I swim, therefore I am.
No, perhaps what I mean is
I am, therefore I swim
. What would it be for you? The best way of being?’

Greg thought. ‘A physical thing? Riding down a steep hill on my bike—I don’t know—scoring a goal. Diving.’

‘Sex, I suppose, must be like that as well,’ Jordan said, ‘if you do it properly.’

‘Properly?’

‘With your whole self.’ Jordan leaned forward and plucked a grass stem.

The quietness hummed in Greg’s ears, blurring his thoughts.

Jordan looked at him. ‘Maybe that’s why you didn’t go with that girl at that party. You didn’t want it to be just a quick grope. It ought to be more than that. It ought to mean something.’

A burning silence. Greg fiddled with his bootlace. Where was this leading? Did he want to go where it might lead? He had to
know
, even if he didn’t want—

‘I have a dream—a fantasy,’ Jordan said, ‘of spending a night in the open, by the sea, with another person, on a warm, still night when the sky’s really clear. We’d lie all night looking up at the stars and listening to the waves, and then when the dawn came we’d wade into the sea and swim. That would be perfect enough to last my whole life. Stars and darkness and space and sand and waves and water and light.’

Another person? You mean a girl?
Greg wanted to ask, though he was almost certain by now that Jordan did not.

But Jordan was off in another direction. ‘You know I told you Michelle was waiting for a transplant?’

‘Mm?’ Greg was startled, half-disappointed.

‘My mum’s going to donate a kidney. Isn’t that incredibly brave? I think so.’

‘Yes, it is.’ Greg could barely make himself sound interested. ‘Is it risky, then? For your mum, I mean?’

‘Yes—well, there’s the small risk of something going wrong with the kidney she’s left with. And there’s no guarantee of the transplant being successful. Either way, it’ll take Mum two or three months to get over the operation. But it’s better for Michelle, not just because she won’t have to wait, but because the chances are higher than if she got one from someone not related. And she won’t have to live with the knowledge of someone dying before she can have their kidney. When you’re on the transplant list, you’re waiting—hoping—for a kidney to become available. And the most likely source is someone who dies in intensive care after a car accident or something like that.’
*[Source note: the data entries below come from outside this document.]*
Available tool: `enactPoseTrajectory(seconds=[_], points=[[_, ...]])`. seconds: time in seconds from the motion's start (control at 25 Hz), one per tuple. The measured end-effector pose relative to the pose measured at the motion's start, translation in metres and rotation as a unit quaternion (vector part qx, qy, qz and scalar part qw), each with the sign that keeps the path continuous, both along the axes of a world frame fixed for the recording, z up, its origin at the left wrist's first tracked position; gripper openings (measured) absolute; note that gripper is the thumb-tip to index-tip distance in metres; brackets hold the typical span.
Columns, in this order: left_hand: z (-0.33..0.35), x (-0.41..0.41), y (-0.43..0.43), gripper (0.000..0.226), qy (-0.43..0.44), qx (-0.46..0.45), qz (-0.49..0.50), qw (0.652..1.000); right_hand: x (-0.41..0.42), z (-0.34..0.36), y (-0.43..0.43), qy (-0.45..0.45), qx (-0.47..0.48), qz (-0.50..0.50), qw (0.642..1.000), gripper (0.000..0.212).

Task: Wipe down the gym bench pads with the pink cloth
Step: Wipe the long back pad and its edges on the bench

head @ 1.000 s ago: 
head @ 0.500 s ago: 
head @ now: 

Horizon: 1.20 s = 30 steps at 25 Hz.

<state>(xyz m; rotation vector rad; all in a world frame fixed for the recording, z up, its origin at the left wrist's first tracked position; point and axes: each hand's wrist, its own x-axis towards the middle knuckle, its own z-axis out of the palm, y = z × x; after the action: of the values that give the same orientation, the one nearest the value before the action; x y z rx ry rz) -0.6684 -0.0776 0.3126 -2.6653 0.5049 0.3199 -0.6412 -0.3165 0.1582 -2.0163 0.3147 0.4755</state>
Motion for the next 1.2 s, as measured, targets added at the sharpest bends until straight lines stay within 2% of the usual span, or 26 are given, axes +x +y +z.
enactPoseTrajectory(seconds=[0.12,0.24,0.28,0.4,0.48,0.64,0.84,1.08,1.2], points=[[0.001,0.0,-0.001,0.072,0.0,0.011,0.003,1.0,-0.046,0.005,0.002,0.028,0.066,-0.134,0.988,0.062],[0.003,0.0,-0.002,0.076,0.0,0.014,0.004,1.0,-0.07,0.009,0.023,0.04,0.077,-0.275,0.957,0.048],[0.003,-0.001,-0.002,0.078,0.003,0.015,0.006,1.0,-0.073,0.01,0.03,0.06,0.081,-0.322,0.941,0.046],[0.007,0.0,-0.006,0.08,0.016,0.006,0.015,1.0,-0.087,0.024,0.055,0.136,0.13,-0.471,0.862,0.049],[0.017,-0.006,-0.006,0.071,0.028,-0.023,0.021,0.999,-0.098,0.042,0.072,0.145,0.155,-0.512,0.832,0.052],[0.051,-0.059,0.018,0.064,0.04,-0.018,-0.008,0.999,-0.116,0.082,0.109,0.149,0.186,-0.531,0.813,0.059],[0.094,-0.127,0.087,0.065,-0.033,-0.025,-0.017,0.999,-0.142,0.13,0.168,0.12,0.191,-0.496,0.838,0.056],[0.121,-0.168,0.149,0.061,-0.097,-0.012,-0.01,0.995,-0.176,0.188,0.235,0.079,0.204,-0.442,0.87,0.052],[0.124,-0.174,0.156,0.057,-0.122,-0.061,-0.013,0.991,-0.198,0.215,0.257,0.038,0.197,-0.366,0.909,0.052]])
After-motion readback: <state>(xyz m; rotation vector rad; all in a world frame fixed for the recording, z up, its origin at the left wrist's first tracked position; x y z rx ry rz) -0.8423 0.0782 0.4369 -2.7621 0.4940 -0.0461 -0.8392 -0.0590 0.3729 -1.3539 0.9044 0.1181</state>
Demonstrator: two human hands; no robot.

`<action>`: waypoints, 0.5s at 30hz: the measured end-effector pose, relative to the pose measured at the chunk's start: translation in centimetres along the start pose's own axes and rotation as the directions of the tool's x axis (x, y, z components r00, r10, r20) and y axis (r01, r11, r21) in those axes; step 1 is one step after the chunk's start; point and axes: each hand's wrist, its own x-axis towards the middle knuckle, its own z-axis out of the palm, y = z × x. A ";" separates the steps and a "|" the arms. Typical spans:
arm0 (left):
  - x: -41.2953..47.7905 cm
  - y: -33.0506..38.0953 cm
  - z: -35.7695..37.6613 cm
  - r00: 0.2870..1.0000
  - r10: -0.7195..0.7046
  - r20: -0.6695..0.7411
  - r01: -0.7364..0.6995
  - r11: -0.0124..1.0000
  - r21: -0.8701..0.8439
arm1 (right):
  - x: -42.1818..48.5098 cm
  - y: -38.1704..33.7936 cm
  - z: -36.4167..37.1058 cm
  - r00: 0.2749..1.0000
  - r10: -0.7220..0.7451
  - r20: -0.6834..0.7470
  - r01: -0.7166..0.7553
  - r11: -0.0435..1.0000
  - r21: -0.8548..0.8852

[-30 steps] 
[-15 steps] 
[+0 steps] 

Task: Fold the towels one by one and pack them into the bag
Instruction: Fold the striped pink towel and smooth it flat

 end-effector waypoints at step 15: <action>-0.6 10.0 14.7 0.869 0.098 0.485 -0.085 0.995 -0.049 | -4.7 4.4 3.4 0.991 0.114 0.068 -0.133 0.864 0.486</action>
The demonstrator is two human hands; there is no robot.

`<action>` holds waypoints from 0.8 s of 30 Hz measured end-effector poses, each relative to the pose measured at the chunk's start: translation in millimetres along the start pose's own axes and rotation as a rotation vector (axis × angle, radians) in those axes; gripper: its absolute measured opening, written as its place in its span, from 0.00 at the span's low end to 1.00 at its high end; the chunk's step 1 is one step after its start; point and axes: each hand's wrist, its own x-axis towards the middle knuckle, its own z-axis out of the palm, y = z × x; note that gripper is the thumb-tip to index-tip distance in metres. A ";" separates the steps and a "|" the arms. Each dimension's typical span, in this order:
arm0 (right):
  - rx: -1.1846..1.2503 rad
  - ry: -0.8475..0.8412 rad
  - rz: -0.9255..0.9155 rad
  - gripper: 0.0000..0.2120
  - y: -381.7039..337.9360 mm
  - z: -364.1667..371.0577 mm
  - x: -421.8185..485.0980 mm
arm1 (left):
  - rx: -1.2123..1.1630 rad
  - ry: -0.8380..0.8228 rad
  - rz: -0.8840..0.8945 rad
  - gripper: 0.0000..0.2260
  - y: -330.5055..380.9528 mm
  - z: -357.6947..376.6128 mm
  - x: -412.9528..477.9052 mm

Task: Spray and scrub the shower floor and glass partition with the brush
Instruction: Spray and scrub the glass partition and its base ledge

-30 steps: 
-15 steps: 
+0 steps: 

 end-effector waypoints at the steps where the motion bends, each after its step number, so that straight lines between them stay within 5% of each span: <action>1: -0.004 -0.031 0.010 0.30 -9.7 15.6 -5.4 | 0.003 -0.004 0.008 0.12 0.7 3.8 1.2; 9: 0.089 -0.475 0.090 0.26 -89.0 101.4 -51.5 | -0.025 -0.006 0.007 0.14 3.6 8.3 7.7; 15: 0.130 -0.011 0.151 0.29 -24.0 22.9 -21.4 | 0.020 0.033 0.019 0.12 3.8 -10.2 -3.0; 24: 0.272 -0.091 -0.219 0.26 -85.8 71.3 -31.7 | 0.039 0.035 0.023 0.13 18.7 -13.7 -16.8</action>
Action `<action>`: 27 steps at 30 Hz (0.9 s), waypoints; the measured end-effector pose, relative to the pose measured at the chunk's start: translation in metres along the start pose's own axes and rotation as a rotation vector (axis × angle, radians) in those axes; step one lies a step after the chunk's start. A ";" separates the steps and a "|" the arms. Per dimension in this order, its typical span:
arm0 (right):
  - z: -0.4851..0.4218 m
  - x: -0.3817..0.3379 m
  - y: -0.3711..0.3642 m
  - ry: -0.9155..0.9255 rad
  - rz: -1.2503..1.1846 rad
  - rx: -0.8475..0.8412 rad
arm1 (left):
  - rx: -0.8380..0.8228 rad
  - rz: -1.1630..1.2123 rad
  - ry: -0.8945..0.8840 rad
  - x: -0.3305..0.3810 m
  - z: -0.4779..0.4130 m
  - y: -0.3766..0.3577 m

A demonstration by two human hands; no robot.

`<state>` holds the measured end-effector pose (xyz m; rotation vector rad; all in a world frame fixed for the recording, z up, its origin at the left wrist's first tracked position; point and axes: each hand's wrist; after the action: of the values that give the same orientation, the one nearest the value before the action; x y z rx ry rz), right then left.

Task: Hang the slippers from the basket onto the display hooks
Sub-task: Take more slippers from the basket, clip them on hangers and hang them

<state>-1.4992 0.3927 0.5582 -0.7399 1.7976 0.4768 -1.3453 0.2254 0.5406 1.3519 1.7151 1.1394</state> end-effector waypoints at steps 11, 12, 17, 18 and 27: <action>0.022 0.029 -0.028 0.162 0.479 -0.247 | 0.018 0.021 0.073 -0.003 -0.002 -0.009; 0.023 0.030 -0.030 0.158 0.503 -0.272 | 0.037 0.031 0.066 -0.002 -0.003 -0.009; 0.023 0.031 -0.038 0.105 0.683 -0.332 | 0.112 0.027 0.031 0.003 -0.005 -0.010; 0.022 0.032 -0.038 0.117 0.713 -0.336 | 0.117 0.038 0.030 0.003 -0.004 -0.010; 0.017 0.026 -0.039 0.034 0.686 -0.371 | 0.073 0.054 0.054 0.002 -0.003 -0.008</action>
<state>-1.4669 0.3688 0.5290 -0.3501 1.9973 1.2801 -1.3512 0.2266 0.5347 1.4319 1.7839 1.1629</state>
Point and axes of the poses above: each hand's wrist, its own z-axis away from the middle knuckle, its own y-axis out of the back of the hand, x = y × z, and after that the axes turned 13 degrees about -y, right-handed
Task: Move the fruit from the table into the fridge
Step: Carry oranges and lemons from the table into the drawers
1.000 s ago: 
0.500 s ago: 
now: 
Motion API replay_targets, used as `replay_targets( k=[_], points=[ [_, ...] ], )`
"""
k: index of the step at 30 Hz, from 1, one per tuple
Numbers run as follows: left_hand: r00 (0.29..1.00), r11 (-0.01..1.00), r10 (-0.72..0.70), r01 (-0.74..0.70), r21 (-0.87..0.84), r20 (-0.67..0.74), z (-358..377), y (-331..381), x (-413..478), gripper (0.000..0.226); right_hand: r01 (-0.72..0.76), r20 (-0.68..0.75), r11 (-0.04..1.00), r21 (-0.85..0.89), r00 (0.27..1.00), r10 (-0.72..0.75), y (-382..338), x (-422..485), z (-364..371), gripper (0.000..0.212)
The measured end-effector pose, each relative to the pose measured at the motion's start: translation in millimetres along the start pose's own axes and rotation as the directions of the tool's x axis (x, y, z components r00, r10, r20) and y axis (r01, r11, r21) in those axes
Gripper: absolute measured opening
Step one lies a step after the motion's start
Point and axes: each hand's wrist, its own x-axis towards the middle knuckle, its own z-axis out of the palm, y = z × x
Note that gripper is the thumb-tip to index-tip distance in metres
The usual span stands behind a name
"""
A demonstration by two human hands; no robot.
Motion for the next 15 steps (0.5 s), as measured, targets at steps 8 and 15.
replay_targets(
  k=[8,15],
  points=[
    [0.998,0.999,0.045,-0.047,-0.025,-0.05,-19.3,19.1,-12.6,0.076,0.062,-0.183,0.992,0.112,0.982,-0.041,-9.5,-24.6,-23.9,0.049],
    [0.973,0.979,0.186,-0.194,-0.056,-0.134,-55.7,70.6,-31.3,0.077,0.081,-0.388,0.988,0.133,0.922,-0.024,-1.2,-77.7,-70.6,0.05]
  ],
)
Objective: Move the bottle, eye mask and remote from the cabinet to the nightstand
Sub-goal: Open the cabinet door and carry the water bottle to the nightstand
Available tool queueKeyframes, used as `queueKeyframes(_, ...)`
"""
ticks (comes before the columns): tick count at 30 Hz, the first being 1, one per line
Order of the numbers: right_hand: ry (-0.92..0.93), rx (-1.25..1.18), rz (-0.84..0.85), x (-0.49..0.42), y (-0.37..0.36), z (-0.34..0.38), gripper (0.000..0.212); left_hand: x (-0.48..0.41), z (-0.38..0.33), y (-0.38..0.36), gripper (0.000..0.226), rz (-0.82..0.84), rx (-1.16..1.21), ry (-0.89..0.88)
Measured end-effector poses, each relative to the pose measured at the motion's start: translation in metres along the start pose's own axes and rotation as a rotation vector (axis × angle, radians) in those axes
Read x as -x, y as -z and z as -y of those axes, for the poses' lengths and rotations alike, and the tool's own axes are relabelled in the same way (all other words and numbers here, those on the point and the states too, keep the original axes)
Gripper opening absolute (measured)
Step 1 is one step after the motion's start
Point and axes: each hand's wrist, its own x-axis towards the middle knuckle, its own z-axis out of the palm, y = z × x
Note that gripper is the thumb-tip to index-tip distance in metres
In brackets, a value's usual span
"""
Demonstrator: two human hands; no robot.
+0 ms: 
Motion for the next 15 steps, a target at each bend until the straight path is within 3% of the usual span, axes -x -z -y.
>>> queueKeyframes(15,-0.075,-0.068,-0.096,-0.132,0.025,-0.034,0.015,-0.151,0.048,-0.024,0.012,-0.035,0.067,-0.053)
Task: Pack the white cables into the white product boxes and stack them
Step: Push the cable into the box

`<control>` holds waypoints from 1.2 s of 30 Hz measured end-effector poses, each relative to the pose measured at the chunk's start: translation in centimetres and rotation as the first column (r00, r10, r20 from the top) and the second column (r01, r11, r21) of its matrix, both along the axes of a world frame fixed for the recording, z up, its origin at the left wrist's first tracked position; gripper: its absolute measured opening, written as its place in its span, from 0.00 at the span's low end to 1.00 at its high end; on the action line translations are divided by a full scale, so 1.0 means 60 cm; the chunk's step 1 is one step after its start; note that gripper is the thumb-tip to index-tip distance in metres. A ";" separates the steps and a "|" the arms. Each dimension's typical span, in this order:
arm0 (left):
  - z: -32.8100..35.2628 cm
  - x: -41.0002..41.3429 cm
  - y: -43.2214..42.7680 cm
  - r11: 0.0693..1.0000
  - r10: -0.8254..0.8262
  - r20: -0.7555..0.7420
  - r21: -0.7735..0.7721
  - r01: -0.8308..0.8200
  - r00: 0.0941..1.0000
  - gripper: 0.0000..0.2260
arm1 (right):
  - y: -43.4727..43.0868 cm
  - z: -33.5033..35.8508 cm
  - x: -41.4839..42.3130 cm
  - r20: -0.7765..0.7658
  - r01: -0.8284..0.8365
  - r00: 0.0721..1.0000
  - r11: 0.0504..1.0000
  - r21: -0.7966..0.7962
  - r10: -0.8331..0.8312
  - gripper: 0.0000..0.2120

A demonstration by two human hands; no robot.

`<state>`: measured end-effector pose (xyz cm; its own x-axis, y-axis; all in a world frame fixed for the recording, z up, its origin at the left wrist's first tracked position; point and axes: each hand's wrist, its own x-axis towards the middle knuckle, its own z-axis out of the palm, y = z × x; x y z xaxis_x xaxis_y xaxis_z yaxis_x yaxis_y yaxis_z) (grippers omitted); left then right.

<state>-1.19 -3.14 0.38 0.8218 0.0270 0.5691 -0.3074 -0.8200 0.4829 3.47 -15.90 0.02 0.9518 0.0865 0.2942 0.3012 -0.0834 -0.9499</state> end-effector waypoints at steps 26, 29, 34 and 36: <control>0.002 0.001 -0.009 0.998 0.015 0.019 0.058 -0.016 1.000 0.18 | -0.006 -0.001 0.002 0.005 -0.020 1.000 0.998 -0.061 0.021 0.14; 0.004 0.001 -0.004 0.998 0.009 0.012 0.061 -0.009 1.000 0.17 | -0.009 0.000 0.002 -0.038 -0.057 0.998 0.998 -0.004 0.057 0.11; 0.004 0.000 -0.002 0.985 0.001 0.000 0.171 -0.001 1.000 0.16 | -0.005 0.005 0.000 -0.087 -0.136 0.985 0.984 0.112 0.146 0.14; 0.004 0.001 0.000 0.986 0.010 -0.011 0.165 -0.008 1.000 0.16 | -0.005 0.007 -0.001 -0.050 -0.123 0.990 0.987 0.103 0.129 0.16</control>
‘Mm, difficult. When will this happen?’

‘Soon, when they’ve finished all the tests to make sure it’s a perfect match, and the counselling.’ Jordan paused. Greg, sensing that he wanted to say more, looked at him encouragingly; he went on, ‘I did offer to give her one of mine when we first talked about it, but I only did it because I knew they’d all say no. My parents, the doctors, Michelle herself. And that let me off the hook. I’m not brave enough, or generous enough, when it comes down to it. I feel bad about that. It was cheating. I got the credit for offering when I knew I wasn’t really risking anything by opening my mouth.’

‘I don’t think you need beat your brains about it! It would be an awful lot to ask of you. Going through a big operation—losing fitness, when you’re in the middle of training—when it could turn out to be useless. Put on the line like that, I don’t think I’d volunteer for my pain of a sister—’

‘But no-one
has
asked it of me. I thought I should be able to ask it of myself, so that Michelle can have a normal life. Imagine what it’s like for her—tied to a machine she can’t live without, always having to watch her diet, never being able to go on holiday unless it’s near a hospital with a dialysis unit.’